How to improve your Mac's Bluetooth music quality

May 11, 2020

Now that Bluetooth headphone and speakers are ubiquitous and headphones jacks are dying out like flies, it's important that our devices' software gives the best wireless experience possible.

One of the most important factors to your wireless experience will be your choice of audio codec.

There are tonnes of audio codecs with different tradeoffs

There are a bunch of audio codecs out there (like SBC, AAC, AptX, LDAC, the list goes on) for streaming audio over Bluetooth.

They all come with different tradeoffs to:

  • Audio quality
  • Latency (the delay between the sounds being received by your laptop and played by the Bluetooth device)
  • Battery life (especially on mobile devices)
  • Device compatibility (both your laptop and Bluetooth device need to support the same codec)

macOS doesn't always use the best audio codec

While there is some debate, it seems to be generally agreed that AAC and AptX are preferred over SBC (but this certainly does vary by device).

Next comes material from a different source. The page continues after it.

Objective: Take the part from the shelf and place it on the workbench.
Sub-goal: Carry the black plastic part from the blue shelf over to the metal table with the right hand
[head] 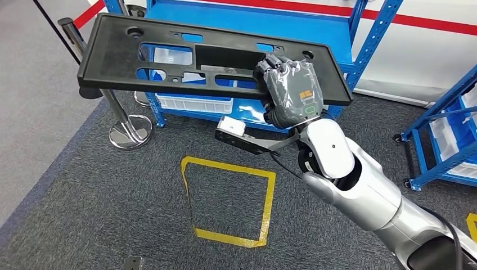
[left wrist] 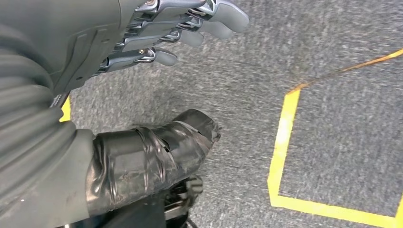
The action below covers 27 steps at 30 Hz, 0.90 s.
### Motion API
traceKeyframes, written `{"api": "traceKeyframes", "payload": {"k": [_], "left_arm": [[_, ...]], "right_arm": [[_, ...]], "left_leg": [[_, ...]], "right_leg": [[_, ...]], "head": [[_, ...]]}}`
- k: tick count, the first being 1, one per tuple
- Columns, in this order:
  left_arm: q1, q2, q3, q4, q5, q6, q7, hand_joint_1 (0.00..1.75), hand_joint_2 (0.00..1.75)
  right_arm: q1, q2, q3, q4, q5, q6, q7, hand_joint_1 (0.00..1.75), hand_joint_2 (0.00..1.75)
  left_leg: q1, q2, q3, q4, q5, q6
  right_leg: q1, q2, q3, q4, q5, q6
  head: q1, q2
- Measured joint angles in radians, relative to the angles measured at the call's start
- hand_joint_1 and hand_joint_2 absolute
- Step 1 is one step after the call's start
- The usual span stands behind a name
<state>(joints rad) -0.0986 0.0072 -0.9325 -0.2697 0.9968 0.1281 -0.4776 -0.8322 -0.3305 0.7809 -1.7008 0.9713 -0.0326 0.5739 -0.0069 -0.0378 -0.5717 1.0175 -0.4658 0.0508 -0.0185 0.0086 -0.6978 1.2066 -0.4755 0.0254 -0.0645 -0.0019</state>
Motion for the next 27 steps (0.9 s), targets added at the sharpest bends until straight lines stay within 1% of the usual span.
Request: {"api": "traceKeyframes", "payload": {"k": [1, 2, 3, 4, 5, 6, 7, 8, 9, 10, 11, 12, 13, 14, 15, 16, 17, 18, 19, 20, 21, 22, 23, 24, 25, 26, 27], "left_arm": [[0.000, -0.002, 0.000, 0.000, -0.001, 0.001, 0.000, 0.00, 1.75], [0.000, -0.003, 0.000, 0.000, -0.003, 0.004, 0.000, 0.00, 1.75], [-0.001, -0.003, -0.001, 0.000, -0.005, 0.006, -0.001, 0.00, 1.75], [-0.001, -0.004, -0.002, 0.000, -0.008, 0.010, -0.002, 0.00, 1.75], [-0.002, -0.004, -0.004, 0.000, -0.011, 0.016, -0.004, 0.00, 1.75], [-0.001, -0.003, -0.006, 0.000, -0.015, 0.023, -0.007, 0.00, 1.75], [0.000, -0.003, -0.008, 0.000, -0.019, 0.031, -0.011, 0.00, 1.75], [0.000, -0.002, -0.010, 0.000, -0.023, 0.038, -0.015, 0.00, 1.75], [0.000, -0.002, -0.012, 0.000, -0.026, 0.042, -0.018, 0.00, 1.75], [-0.001, -0.002, -0.014, 0.000, -0.028, 0.044, -0.020, 0.00, 1.75], [-0.001, -0.002, -0.016, 0.000, -0.029, 0.045, -0.021, 0.00, 1.75], [-0.001, -0.002, -0.018, 0.000, -0.030, 0.045, -0.021, 0.00, 1.75], [0.000, -0.002, -0.019, 0.000, -0.030, 0.046, -0.021, 0.00, 1.75], [0.001, -0.002, -0.020, 0.000, -0.030, 0.046, -0.021, 0.00, 1.75], [0.002, -0.002, -0.021, 0.000, -0.030, 0.047, -0.021, 0.00, 1.75], [0.001, -0.002, -0.021, 0.000, -0.030, 0.047, -0.021, 0.00, 1.75], [0.000, -0.002, -0.022, 0.000, -0.030, 0.048, -0.021, 0.00, 1.75], [-0.001, -0.002, -0.022, 0.000, -0.029, 0.048, -0.021, 0.00, 1.75], [-0.002, -0.002, -0.022, 0.000, -0.029, 0.049, -0.021, 0.00, 1.75], [-0.002, -0.002, -0.023, 0.000, -0.028, 0.049, -0.020, 0.00, 1.75], [-0.001, -0.002, -0.023, 0.000, -0.027, 0.050, -0.019, 0.00, 1.75], [0.000, -0.002, -0.023, 0.000, -0.027, 0.052, -0.018, 0.00, 1.75], [0.000, -0.002, -0.023, 0.000, -0.027, 0.054, -0.018, 0.00, 1.75], [-0.001, -0.002, -0.023, 0.000, -0.027, 0.056, -0.017, 0.00, 1.75], [-0.003, -0.002, -0.023, 0.000, -0.028, 0.059, -0.016, 0.00, 1.75], [-0.005, -0.002, -0.023, 0.000, -0.029, 0.064, -0.015, 0.00, 1.75], [-0.006, -0.001, -0.024, 0.000, -0.030, 0.069, -0.015, 0.00, 1.75]], "right_arm": [[-0.001, -0.003, 0.000, -0.003, 0.001, 0.003, -0.002, 1.75, 1.75], [-0.003, -0.006, 0.000, -0.006, 0.002, 0.007, -0.004, 1.75, 1.75], [-0.004, -0.007, 0.000, -0.009, 0.003, 0.010, -0.006, 1.75, 1.75], [-0.004, -0.009, 0.000, -0.012, 0.005, 0.013, -0.008, 1.75, 1.75], [-0.004, -0.009, 0.000, -0.015, 0.007, 0.015, -0.008, 1.75, 1.75], [-0.004, -0.010, 0.000, -0.018, 0.008, 0.017, -0.009, 1.75, 1.75], [-0.006, -0.010, 0.000, -0.020, 0.010, 0.017, -0.009, 1.75, 1.75], [-0.007, -0.010, 0.000, -0.023, 0.011, 0.018, -0.009, 1.75, 1.75], [-0.008, -0.010, 0.000, -0.026, 0.011, 0.018, -0.009, 1.75, 1.75], [-0.009, -0.010, 0.000, -0.028, 0.011, 0.018, -0.009, 1.75, 1.75], [-0.009, -0.010, 0.000, -0.029, 0.011, 0.018, -0.009, 1.75, 1.75], [-0.009, -0.010, 0.000, -0.030, 0.011, 0.019, -0.009, 1.75, 1.75], [-0.008, -0.010, 0.000, -0.030, 0.011, 0.019, -0.009, 1.75, 1.75], [-0.008, -0.010, 0.000, -0.030, 0.011, 0.020, -0.009, 1.75, 1.75], [-0.008, -0.010, 0.000, -0.031, 0.011, 0.020, -0.009, 1.75, 1.75], [-0.008, -0.010, 0.000, -0.033, 0.012, 0.020, -0.009, 1.75, 1.75], [-0.009, -0.011, 0.000, -0.035, 0.012, 0.020, -0.009, 1.75, 1.75], [-0.010, -0.011, 0.000, -0.036, 0.012, 0.020, -0.010, 1.75, 1.75], [-0.011, -0.011, 0.000, -0.037, 0.013, 0.020, -0.011, 1.75, 1.75], [-0.011, -0.012, 0.000, -0.038, 0.015, 0.020, -0.014, 1.75, 1.75], [-0.012, -0.012, 0.000, -0.039, 0.018, 0.020, -0.017, 1.75, 1.75], [-0.012, -0.012, 0.000, -0.041, 0.021, 0.020, -0.020, 1.75, 1.75], [-0.013, -0.013, 0.000, -0.043, 0.025, 0.020, -0.023, 1.75, 1.75], [-0.013, -0.014, 0.000, -0.045, 0.029, 0.021, -0.025, 1.75, 1.75], [-0.013, -0.015, 0.000, -0.047, 0.032, 0.021, -0.027, 1.75, 1.75], [-0.012, -0.016, 0.000, -0.048, 0.034, 0.022, -0.029, 1.75, 1.75], [-0.009, -0.017, 0.000, -0.049, 0.035, 0.023, -0.030, 1.75, 1.75]], "left_leg": [[0.000, -0.008, -0.008, 0.008, 0.000, -0.003], [0.000, -0.016, -0.017, 0.016, -0.001, -0.006], [0.001, -0.023, -0.026, 0.022, 0.000, -0.011], [0.004, -0.030, -0.034, 0.025, 0.003, -0.016], [0.006, -0.038, -0.038, 0.025, 0.005, -0.022], [0.007, -0.038, -0.041, 0.025, 0.006, -0.028], [0.007, -0.029, -0.045, 0.032, 0.000, -0.034], [0.007, -0.014, -0.057, 0.055, -0.015, -0.041], [0.010, 0.004, -0.078, 0.097, -0.038, -0.047], [0.012, 0.016, -0.106, 0.154, -0.065, -0.052], [0.016, 0.022, -0.137, 0.216, -0.088, -0.057], [0.020, 0.024, -0.161, 0.261, -0.099, -0.061], [0.022, 0.026, -0.170, 0.275, -0.093, -0.065], [0.024, 0.030, -0.159, 0.251, -0.070, -0.067], [0.026, 0.040, -0.132, 0.193, -0.035, -0.068], [0.024, 0.060, -0.099, 0.123, -0.006, -0.068], [0.020, 0.078, -0.070, 0.064, 0.015, -0.065], [0.016, 0.091, -0.054, 0.028, 0.024, -0.059], [0.011, 0.096, -0.049, 0.013, 0.023, -0.053], [0.008, 0.086, -0.051, 0.012, 0.025, -0.044], [0.009, 0.075, -0.051, 0.010, 0.027, -0.037], [0.010, 0.065, -0.049, 0.006, 0.031, -0.031], [0.011, 0.055, -0.047, 0.001, 0.034, -0.022], [0.013, 0.047, -0.044, -0.003, 0.037, -0.013], [0.012, 0.037, -0.044, -0.004, 0.039, -0.007], [0.011, 0.027, -0.044, -0.003, 0.039, -0.002], [0.010, 0.013, -0.045, -0.002, 0.039, 0.000]], "right_leg": [[-0.001, 0.019, 0.039, -0.061, 0.016, -0.005], [-0.001, 0.035, 0.065, -0.108, 0.025, -0.008], [-0.001, 0.047, 0.077, -0.135, 0.026, -0.010], [0.001, 0.050, 0.078, -0.141, 0.022, -0.013], [0.002, 0.040, 0.077, -0.145, 0.026, -0.015], [0.001, 0.029, 0.079, -0.150, 0.028, -0.020], [0.000, 0.018, 0.082, -0.157, 0.031, -0.026], [-0.002, 0.007, 0.085, -0.164, 0.034, -0.030], [-0.003, -0.005, 0.088, -0.168, 0.036, -0.033], [-0.002, -0.016, 0.089, -0.169, 0.036, -0.035], [-0.002, -0.027, 0.089, -0.169, 0.036, -0.035], [-0.002, -0.038, 0.088, -0.169, 0.036, -0.035], [-0.002, -0.048, 0.088, -0.169, 0.035, -0.035], [-0.003, -0.058, 0.089, -0.169, 0.035, -0.034], [-0.003, -0.068, 0.090, -0.169, 0.034, -0.033], [-0.003, -0.076, 0.091, -0.169, 0.033, -0.030], [-0.001, -0.083, 0.091, -0.169, 0.032, -0.026], [0.001, -0.090, 0.092, -0.169, 0.032, -0.020], [0.005, -0.097, 0.092, -0.170, 0.032, -0.015], [0.007, -0.106, 0.093, -0.171, 0.032, -0.009], [0.006, -0.113, 0.094, -0.172, 0.030, -0.002], [0.004, -0.108, 0.094, -0.167, 0.024, 0.003], [0.002, -0.091, 0.086, -0.148, 0.009, 0.007], [0.000, -0.067, 0.067, -0.107, -0.016, 0.008], [-0.001, -0.040, 0.040, -0.046, -0.046, 0.007], [0.000, -0.024, 0.007, 0.024, -0.076, 0.005], [0.001, -0.016, -0.022, 0.082, -0.093, 0.004]], "head": [[0.000, 0.000], [0.000, 0.000], [0.000, 0.000], [0.001, 0.000], [0.003, 0.000], [0.004, 0.000], [0.003, 0.000], [0.001, 0.000], [-0.001, 0.000], [-0.004, 0.000], [-0.004, 0.000], [-0.004, 0.000], [-0.004, 0.000], [-0.004, 0.000], [-0.005, 0.000], [-0.005, 0.000], [-0.004, 0.000], [-0.004, 0.000], [-0.002, 0.000], [-0.001, 0.000], [-0.001, 0.000], [0.001, 0.000], [0.002, 0.000], [0.004, 0.000], [0.007, 0.000], [0.008, 0.000], [0.009, 0.000]]}}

Apparently AAC has better quality, while AptX has lower latency, but I don't know enough on the topic to comment on it.

Anywho, that's enough background. Let's get to the problem:

Mac OS sometimes defaults to using SBC, even if your Bluetooth device supports AAC or AptX. Consequently, your audio quality and latency will suffer.

Let's change that.

Check what Bluetooth codec your Mac is using

First, open up your Mac's Bluetooth settings in System Preferences.

Make sure that Show Bluetooth in menu bar is enabled:

Check that 'Show Bluetooth in menu bar' is enabled in System Preferences
Check that 'Show Bluetooth in menu bar' is enabled in System Preferences


  1. Connect your Bluetooth headphones / speaker to your Mac
  1. Start playing music (or any kind of audio)
  1. Find the Bluetooth icon at the top of your Mac
  1. CLICK on the bluetooth icon while holding the OPTION and SHIFT keys (all at the same time)
  1. Hover over your connected Bluetooth device (for me, that's my WH-1000XM3 headphones)
  1. Look for the Active Codec box, shown here on the left:
    1. My Active Codec is currently AAC
      My Active Codec is currently AAC

If you want to change your codec to AAC or AptX, then follow the steps below.

Changing your Mac's Bluetooth codec

Let's enable AAC or AptX on your Mac.

You can even enable both if you're feeling adventurous (I've found that Mac OS uses AptX if both AAC and AptX are enabled & supported by the device, but YMMV).

Don't forget to enter your Mac user's password when if Terminal asks for it. You won't be able to see your passworld while typing it!
  1. Open up Terminal (by searching for it in Spotlight using CMD + SPACE)
  1. Run this command to enable AptX:
    1. sudo defaults write bluetoothaudiod "Enable AptX codec" -bool true

      Or, run this command to enable AAC:

      sudo defaults write bluetoothaudiod "Enable AAC codec" -bool true
  1. If you enabled AAC, you can now change AAC's quality (known as bitrate) with one more command:
sudo defaults write bluetoothaudiod "AAC Bitrate" 256

You can set the bitrate as high as 320 (kbps), but I use 256 (kbps) because the connection should be more stable (and I can't tell the difference from 320 kbps anyway).


This is roughly what those commands should look like in your Terminal:

Entering all three commands in Terminal
Entering all three commands in Terminal

Finally, let's restart the bluetooth module:

  1. Once again, OPTION + SHIFT + CLICK on the Bluetooth icon at the top right of your Mac
  1. Move your mouse down to Debug
  1. Then click Reset the Bluetooth module
  1. Wait a moment for it to reset
  1. Then re-connect your headphones / speakers
Resetting my Mac's Bluetooth module
Resetting my Mac's Bluetooth module

Now if you check your Bluetooth codec again, you should find that it's set to AptX or AAC!